Do a default bar plot of your variable.
# Place your code here.
ggplot(a4data, aes(x=siblings)) + geom_bar()
Use dplyr verbs to create a smaller dataframe that includes the counts of the categorical variable values in a variable count. Reorder the values of the variable according to count.
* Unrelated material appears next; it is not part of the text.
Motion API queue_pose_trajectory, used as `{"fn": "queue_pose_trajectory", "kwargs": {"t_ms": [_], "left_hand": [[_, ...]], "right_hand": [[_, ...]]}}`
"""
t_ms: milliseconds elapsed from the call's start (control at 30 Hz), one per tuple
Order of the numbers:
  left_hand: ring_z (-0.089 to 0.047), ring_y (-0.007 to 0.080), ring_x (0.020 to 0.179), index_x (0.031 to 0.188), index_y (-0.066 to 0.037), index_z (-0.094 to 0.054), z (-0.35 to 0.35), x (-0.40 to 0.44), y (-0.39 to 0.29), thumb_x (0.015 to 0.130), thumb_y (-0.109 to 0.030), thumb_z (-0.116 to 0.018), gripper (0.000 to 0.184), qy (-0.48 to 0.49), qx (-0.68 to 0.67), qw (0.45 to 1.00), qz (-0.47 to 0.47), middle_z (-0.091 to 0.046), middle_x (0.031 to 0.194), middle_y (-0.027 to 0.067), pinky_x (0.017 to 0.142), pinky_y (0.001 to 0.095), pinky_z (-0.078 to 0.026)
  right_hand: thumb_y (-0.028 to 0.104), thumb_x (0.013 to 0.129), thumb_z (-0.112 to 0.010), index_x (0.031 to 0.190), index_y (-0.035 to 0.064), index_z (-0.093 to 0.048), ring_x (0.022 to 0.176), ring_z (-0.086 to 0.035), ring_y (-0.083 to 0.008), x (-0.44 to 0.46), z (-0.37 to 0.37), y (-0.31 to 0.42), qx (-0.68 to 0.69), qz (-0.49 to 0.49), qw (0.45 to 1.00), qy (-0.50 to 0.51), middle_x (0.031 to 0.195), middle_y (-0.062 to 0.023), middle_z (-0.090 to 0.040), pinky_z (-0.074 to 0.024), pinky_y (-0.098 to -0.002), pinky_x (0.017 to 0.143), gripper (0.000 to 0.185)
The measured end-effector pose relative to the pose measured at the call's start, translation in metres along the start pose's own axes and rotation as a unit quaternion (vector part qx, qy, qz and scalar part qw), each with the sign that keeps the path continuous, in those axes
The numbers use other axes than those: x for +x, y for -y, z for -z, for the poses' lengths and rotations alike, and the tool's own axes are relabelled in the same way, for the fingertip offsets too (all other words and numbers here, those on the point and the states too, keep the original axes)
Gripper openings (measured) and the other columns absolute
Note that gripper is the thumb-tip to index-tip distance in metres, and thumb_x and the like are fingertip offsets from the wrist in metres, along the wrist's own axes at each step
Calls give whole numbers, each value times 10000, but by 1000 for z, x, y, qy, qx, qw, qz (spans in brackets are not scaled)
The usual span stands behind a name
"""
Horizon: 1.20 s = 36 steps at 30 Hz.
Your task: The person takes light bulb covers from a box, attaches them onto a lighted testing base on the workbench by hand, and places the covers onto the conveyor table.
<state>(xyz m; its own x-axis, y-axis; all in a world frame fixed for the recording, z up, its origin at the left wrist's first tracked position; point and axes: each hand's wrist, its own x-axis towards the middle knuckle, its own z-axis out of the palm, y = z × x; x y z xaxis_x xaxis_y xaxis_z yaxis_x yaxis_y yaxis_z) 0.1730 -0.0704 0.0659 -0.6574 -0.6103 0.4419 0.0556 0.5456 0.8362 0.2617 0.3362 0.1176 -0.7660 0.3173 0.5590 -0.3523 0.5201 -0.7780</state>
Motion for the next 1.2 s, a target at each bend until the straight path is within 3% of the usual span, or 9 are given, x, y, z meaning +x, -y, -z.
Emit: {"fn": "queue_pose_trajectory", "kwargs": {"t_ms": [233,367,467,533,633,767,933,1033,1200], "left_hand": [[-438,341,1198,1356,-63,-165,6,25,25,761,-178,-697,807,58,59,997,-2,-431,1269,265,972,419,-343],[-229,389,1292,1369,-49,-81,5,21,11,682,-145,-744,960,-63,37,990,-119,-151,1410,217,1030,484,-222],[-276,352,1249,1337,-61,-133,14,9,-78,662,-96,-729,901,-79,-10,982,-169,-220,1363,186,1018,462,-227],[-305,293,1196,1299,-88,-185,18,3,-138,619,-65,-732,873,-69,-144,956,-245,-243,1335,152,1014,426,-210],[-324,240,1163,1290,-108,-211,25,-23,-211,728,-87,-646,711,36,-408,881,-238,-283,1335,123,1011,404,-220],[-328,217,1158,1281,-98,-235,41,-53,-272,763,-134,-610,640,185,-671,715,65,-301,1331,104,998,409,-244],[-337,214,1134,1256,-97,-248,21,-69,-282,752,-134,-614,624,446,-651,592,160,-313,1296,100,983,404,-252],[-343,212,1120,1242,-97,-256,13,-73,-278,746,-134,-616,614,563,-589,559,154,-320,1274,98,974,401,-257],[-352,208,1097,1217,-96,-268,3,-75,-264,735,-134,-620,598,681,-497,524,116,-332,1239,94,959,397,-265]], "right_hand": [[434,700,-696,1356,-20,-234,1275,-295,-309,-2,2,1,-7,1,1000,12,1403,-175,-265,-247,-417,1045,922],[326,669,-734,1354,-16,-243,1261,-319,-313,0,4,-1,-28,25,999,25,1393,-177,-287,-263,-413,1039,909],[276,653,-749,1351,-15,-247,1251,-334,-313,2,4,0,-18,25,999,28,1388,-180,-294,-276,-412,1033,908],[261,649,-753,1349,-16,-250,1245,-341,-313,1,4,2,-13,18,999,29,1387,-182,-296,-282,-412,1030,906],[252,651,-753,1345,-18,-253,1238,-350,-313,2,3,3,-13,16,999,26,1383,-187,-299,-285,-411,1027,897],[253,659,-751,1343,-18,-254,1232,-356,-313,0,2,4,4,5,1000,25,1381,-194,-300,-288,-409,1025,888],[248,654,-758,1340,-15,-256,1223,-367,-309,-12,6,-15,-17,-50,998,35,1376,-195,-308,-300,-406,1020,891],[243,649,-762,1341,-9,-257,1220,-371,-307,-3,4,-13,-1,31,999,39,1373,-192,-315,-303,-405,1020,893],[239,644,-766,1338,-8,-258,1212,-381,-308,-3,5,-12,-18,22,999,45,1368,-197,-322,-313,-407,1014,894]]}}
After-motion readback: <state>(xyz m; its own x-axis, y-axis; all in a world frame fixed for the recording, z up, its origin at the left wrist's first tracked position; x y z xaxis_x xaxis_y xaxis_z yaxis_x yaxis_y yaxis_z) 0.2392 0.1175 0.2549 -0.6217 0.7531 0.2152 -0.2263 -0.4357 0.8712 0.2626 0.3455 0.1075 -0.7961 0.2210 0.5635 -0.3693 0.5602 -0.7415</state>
Use geom_col() and put the categorical values on the vertical axis.
# Place your code here.
a4data <- a4data %>%
filter(!is.na(siblings)) %>%
group_by(siblings) %>%
summarise(count = n())
ggplot(a4data, aes(x=reorder(siblings, count), y=count)) + geom_col() + coord_flip() + labs(x='Siblings', y='Count', title = "Distribution of Siblings")
Create a pie chart to show the proportions of the categorical variable with its various values.
ggplot(a4data, aes(x=1, y=count, fill=siblings)) +
geom_col() +
coord_polar(theta = 'y') +
theme_void() +
labs(title="Distribution of Siblings")
As an alternative to the pie chart, create a waffle plot.
a4data <- a4data %>%
mutate(percent = round(count/sum(count)*100))
a4waffle <- as.numeric(a4data$percent)
names(a4waffle) <- a4data$siblings
waffle(a4waffle, title='Distribution of Siblings')